ヒト胚性幹細胞の神経前駆細胞への指示された分化

さまざまなプロトコルが使用されており、ヒト胚性幹細胞から神経前駆細胞を生成しています。私たちは、神経ロゼットを生成する単層文化アプローチに焦点を合わせてきました。分化を開始するために、細胞はBMP阻害剤の存在下で血清を含まない栄養型培地に播種します。使用する細胞株に応じて、神経分化を促進するために追加の成長因子阻害剤が必要になる場合があります。長期培養とノッチ阻害剤DAPTの添加は、末端神経分化を促進する可能性があります。細胞型特異的マーカーの免疫細胞化学を使用して、分化の程度が監視されます。

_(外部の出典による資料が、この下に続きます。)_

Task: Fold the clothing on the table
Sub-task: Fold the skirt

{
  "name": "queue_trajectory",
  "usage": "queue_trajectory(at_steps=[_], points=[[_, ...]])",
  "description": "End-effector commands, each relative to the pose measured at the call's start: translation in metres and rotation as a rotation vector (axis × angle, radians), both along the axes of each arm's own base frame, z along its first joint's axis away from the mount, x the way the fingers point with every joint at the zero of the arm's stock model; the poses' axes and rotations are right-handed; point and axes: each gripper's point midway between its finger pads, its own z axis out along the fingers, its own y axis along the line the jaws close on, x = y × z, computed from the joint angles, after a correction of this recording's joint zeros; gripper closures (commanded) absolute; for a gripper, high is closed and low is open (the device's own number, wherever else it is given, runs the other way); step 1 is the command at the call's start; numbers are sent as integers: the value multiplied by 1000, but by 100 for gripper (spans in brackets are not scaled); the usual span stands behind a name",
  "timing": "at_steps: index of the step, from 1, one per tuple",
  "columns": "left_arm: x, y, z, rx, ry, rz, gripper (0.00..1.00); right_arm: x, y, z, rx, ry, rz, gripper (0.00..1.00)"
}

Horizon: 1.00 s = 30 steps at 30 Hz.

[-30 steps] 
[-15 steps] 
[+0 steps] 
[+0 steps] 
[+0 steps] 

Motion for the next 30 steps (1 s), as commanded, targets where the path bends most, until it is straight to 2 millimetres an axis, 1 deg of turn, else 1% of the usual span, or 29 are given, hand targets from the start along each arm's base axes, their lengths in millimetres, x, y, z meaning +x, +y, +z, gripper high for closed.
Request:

A variety of protocols have been used to produce neural progenitors from human embryonic stem cells. We have focused on a monolayer culture approach that generates neural rosettes. To initiate differentiation, cells are plated in a serum-free nutrient-poor medium in the presence of a BMP inhibitor. Depending on the cell line used, additional growth factor inhibitors may be required to promote neural differentiation. Long-term culture and addition of the Notch inhibitor DAPT can promote terminal neuronal differentiation. Extent of differentiation is monitored using immunocytochemistry for cell type-specific markers.